Purpose Of The Study
- To develop and evaluate an AI-based auto-diagnosis system for Alzheimer's disease, Parkinson's disease, and healthy individuals using MRI scans.
- To leverage deep learning techniques for accurate classification of neurodegenerative conditions.
- To assess the potential of AI in providing diagnostic assistance in clinical settings.
Main Methods
- A deep hybrid network combining a convolutional neural network (CNN) and an ensemble classifier was designed.
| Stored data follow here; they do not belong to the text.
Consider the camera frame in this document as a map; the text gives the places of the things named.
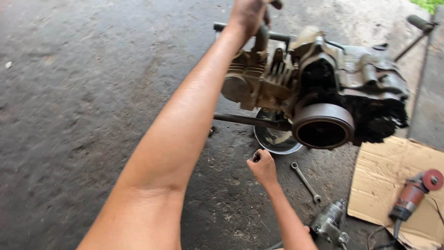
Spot green plants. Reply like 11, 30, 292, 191
409, 0, 444, 15

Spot person's right hand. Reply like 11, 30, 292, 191
246, 149, 279, 189

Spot silver combination wrench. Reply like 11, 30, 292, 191
291, 162, 322, 204

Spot dirty motorcycle engine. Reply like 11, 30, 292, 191
221, 24, 410, 150

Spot grey metal engine part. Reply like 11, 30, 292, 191
310, 199, 350, 250

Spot kick lever with rubber grip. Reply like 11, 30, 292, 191
394, 14, 440, 63

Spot black metal stand bar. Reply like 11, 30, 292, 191
213, 112, 293, 132
213, 22, 295, 43

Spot round metal bowl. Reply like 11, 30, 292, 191
253, 108, 304, 155

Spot brown cardboard sheet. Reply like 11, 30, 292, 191
347, 135, 444, 250

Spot black grinder power cable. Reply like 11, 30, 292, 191
367, 219, 404, 250

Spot red angle grinder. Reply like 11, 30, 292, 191
388, 169, 444, 223

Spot person's left hand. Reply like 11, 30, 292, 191
227, 0, 272, 38
- A very deep super-resolution neural network was employed to enhance the resolution of MRI images.
- Low and high-level features were extracted using the hybrid CNN, followed by classification with a k-nearest neighbor (KNN)-based random subspace ensemble classifier.
Main Results
- The proposed AI model achieved high performance on a 3-class dataset of MRI images.
- Key performance metrics included 99.11% accuracy, 98.75% sensitivity, 99.54% specificity, 98.65% precision, and 98.70% F1-score.
- These results demonstrate the model's effectiveness in distinguishing between Alzheimer's disease, Parkinson's disease, and healthy controls.
Conclusions
- The developed AI system shows significant potential for accurate and efficient auto-diagnosis of Alzheimer's and Parkinson's diseases.
- The hybrid deep learning approach effectively utilizes MRI features for classification.
- The study highlights the value of AI in supporting clinical decision-making for neurodegenerative diseases.